What is required:
Search the entries for the word "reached" and return every line where it is found.

Supplied data:
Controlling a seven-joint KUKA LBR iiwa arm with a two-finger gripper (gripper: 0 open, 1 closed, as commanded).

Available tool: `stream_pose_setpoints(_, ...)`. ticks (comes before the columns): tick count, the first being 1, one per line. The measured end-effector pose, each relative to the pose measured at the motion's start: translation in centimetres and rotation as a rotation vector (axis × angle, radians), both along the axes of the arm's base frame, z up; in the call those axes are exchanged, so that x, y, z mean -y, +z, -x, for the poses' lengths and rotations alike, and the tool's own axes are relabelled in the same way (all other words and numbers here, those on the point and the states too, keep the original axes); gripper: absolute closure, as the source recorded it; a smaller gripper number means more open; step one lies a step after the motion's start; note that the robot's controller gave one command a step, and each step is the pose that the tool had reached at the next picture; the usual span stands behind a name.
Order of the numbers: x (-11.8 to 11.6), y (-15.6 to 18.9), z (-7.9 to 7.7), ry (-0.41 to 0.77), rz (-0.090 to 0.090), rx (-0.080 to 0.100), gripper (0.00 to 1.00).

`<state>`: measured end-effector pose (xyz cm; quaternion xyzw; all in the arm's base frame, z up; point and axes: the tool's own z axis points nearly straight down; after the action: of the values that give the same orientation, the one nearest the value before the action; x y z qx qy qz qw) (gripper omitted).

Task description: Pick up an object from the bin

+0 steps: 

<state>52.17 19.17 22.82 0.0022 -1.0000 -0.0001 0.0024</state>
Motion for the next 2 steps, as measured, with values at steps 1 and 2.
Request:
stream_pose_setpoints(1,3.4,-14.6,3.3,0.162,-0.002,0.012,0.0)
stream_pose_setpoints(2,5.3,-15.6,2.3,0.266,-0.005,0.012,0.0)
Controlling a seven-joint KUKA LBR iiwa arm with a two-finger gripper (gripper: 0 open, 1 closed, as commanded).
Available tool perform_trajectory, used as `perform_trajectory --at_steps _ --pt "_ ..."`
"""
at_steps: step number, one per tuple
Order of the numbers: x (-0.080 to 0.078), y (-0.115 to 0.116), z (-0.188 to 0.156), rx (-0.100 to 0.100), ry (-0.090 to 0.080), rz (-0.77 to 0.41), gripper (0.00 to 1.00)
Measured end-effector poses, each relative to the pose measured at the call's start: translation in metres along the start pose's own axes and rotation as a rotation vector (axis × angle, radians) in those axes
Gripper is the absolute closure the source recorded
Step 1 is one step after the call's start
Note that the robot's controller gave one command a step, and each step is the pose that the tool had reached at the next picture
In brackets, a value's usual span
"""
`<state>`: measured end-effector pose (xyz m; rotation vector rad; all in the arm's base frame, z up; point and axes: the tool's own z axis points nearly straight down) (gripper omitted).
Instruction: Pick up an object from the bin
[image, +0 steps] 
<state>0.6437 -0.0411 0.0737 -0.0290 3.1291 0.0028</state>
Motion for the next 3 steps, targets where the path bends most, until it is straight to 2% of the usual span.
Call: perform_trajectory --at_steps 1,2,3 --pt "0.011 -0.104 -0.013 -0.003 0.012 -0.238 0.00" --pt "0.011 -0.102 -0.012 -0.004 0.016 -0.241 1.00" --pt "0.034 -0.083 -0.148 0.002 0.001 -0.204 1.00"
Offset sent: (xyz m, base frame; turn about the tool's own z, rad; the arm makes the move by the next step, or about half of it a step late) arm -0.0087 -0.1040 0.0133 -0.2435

Solution below:
Available tool: `stream_pose_setpoints(_, ...)`. ticks (comes before the columns): tick count, the first being 1, one per line. The measured end-effector pose, each relative to the pose measured at the motion's start: translation in centimetres and rotation as a rotation vector (axis × angle, radians), both along the axes of the arm's base frame, z up; in the call those axes are exchanged, so that x, y, z mean -y, +z, -x, for the poses' lengths and rotations alike, and the tool's own axes are relabelled in the same way (all other words and numbers here, those on the point and the states too, keep the original axes); gripper: absolute closure, as the source recorded it; a smaller gripper number means more open; step one lies a step after the motion's start; note that the robot's controller gave one command a step, and each step is the pose that the tool had reached at the next picture; the usual span stands behind a name.
Note that the robot's controller gave one command a step, and each step is the pose that the tool had reached at the next picture

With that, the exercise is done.